Reputation: 5069
I'm writing a terminal logging program - think the script
command but a bit more featureful. One of the differences is that, whereas script
captures stdout, stdin and stderr as one big character stream, I would like to keep them separate and record them as such.
In order to do this, I use the standard approach of running a child shell connected to a pty, but instead of using a single pty with stdin, stdout and stderr all connected to it, I use two ptys - with stdin and stderr connected to one pty, and stdout on the other. This way, the master process can tell what is coming from stdout and what from stderr.

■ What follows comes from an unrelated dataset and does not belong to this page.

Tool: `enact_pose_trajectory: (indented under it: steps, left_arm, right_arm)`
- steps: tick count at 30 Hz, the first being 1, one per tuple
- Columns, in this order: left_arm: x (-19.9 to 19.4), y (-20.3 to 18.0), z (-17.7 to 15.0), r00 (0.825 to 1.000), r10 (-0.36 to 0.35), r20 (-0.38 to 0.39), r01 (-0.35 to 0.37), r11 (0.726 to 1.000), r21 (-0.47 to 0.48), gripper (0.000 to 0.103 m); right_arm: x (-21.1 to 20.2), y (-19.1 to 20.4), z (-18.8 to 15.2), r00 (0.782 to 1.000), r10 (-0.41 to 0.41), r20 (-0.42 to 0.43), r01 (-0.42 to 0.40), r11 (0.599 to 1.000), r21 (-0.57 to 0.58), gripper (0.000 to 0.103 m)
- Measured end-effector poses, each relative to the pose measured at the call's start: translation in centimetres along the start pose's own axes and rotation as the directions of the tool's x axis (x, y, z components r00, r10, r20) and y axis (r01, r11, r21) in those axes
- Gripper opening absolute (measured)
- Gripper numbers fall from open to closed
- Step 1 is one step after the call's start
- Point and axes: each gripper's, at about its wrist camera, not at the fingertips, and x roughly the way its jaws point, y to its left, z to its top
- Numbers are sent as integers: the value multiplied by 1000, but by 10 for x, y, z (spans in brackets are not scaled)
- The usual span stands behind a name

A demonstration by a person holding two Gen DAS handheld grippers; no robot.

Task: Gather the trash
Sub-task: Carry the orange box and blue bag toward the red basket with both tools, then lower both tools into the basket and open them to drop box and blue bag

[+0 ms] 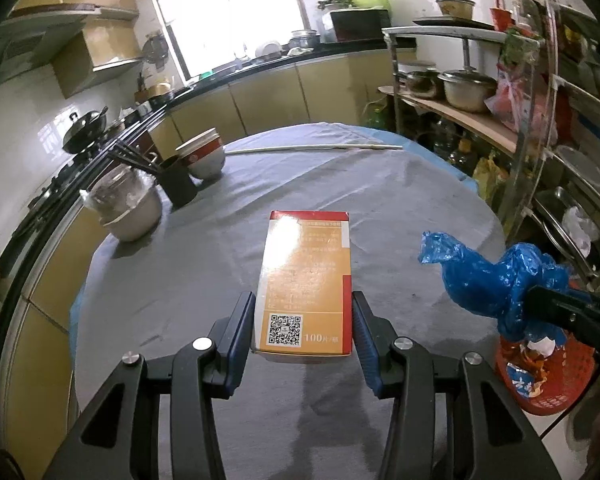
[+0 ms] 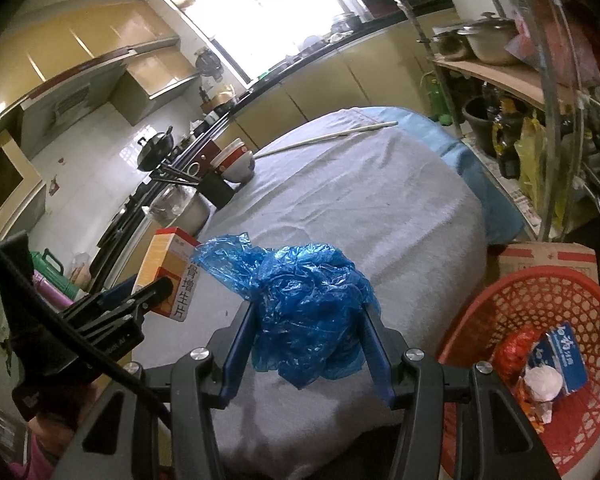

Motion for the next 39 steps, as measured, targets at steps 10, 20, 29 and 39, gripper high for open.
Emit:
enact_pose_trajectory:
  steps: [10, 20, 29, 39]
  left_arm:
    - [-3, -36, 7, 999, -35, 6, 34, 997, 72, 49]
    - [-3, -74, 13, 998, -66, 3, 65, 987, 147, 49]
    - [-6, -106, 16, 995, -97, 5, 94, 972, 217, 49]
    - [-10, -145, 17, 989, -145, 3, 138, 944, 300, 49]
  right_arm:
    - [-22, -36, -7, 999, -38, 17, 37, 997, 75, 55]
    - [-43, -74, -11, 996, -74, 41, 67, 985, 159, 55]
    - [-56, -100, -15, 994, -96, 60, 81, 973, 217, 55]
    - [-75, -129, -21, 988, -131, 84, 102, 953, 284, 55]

This has, so far, worked fine. However, I'm starting to run into a few issues. For example, when trying to set the number of columns, I get the following:
$stty cols 169
stty: stdout appears redirected, but stdin is the control descriptor
This seems to be a result of this piece of code, which seems to check whether stdout and stderr are both ttys, but complains if they are not the same.
My question, therefore, is this: am I violating any fundamental assumptions about how Posix processes behave by acting in this way? If not, any idea why I'm seeing errors such as this? If so, is there any way I can get around this and still manage to separate stdout and stderr nicely?
Upvotes: 6
Views: 1845
Reputation: 1476
One idea I had about this is to use a process directly on the pty which then runs the target program, e.g.
(wrapper) -> pty -> (controller) -> script
The controller would be responsible for running the script and capturing the stdout
and stderr
separately, feeding them back to the wrapper, perhaps by some non-std fd, or alternatively, serialising the data before shipping it back, e.g. prefixing output from stderr
with stderr:
and stdout
with stdout:
- then in the wrapper deserialize this and feed it back upstream or whatever you want to do with it.